Abstract: Neural networks have shown state-of-the-art performances in various classification and regression tasks. Rectified linear units (ReLU) are often used as activation functions for the hidden layers in a neural network model. In this work, we establish the connection between the Poisson hyperplane processes (PHP) and two-layer ReLU neural networks. We show that the PHP with a Gaussian prior is an alternative probabilistic representation to a two-layer ReLU neural network. In addition, we show that a two-layer neural network constructed by PHP is scalable to large-scale problems via the decomposition propositions. Finally, we propose an annealed sequential Monte Carlo algorithm for Bayesian inference. Our numerical experiments demonstrate that our proposed method outperforms the classic two-layer ReLU neural network.

Bio: Shufei Ge is an assistant professor at the Institute of Mathematical Sciences, ShanghaiTech University. She received her PhD from Simon Fraser University, Canada, in August 2020, and since then, she joined ShanghaiTech University. Her research interests include Bayesian non-parametrics, statistical machine learning, and Monte Carlo methods. Particularly, she is interested in developing scalable methods to address important tasks in computational biology, such as genetic similarity analysis, neuroimaging genetics, and disease prediction.

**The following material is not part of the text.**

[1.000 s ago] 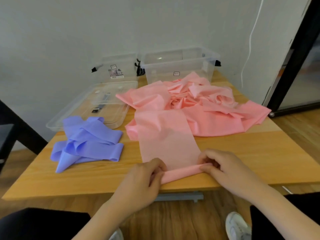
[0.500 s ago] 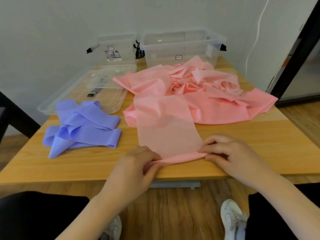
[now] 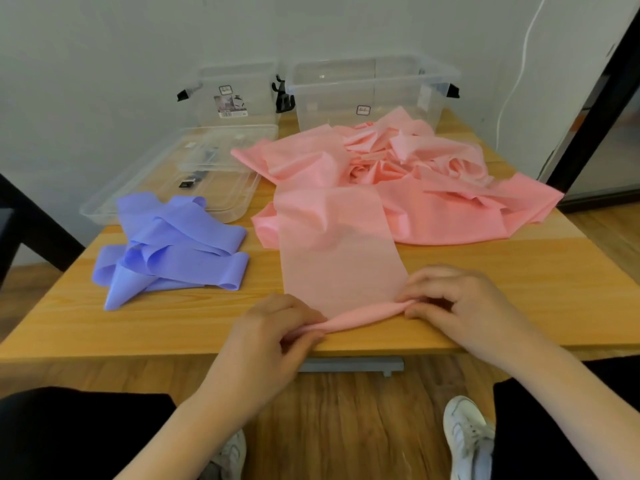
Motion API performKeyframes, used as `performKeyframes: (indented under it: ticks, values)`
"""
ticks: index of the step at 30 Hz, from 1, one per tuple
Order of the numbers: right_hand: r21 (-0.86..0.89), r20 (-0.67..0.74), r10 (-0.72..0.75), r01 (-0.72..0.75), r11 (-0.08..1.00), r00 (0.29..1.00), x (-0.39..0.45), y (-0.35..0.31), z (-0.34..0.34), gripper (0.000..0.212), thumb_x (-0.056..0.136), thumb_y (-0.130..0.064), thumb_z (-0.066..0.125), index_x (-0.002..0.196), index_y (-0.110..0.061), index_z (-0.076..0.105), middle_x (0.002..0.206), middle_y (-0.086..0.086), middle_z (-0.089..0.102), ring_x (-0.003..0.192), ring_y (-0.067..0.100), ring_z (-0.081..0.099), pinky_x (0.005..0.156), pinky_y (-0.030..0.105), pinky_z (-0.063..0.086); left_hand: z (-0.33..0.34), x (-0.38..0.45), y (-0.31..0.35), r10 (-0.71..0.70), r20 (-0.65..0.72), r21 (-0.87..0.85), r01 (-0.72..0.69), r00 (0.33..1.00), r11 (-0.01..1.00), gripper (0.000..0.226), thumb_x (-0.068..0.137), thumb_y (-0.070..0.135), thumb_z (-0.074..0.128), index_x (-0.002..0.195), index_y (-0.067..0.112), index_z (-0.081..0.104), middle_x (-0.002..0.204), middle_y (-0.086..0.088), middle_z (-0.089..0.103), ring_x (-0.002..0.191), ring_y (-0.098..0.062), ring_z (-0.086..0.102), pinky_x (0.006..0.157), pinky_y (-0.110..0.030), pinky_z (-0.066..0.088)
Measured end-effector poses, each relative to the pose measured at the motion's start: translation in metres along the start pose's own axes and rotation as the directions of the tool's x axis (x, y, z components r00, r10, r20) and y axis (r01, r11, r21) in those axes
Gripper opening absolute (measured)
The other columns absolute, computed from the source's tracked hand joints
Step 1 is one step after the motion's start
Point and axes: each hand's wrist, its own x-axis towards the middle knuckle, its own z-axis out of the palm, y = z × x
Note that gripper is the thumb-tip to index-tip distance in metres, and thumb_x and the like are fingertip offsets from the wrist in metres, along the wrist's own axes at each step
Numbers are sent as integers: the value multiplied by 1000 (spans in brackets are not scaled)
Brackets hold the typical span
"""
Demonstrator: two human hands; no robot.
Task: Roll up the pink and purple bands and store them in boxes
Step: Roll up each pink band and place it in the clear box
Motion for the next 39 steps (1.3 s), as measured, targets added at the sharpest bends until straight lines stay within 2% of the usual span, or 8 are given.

11:45-12:15 Distributed Computing on Dependent Data

Speaker: Feng Li, Guanghua School of Management, Peking University

Abstract: Providing forecasts for ultra-long time series plays a vital role in various activities, such as investment decisions, industrial production arrangements, and farm management. Parametrically, we develop a novel distributed forecasting framework to tackle the challenges of forecasting ultra-long time series using the industry-standard MapReduce framework. The proposed model combination approach retains the local time dependency. Nonparametrically, we propose a novel grid point approximation (GPA) method, which is as statistically efficient as the global estimator under mild conditions. Second, it requires no communication and is extremely efficient in terms of computation for prediction. Third, it is applicable to the case where the data are not randomly distributed across different machines.

Bio: Feng Li joined the Guanghua School of Management at Peking University as an Associate Professor in 2024. Dr. Feng Li earned his Ph.D. in Statistics from Stockholm University, Sweden in 2013 (awarded Cramér Prize for the best Ph.D. thesis in Statistics). His research interests include Bayesian Statistics, Econometrics and Forecasting, and Distributed Learning. He develops highly scalable algorithms and software for solving real business problems.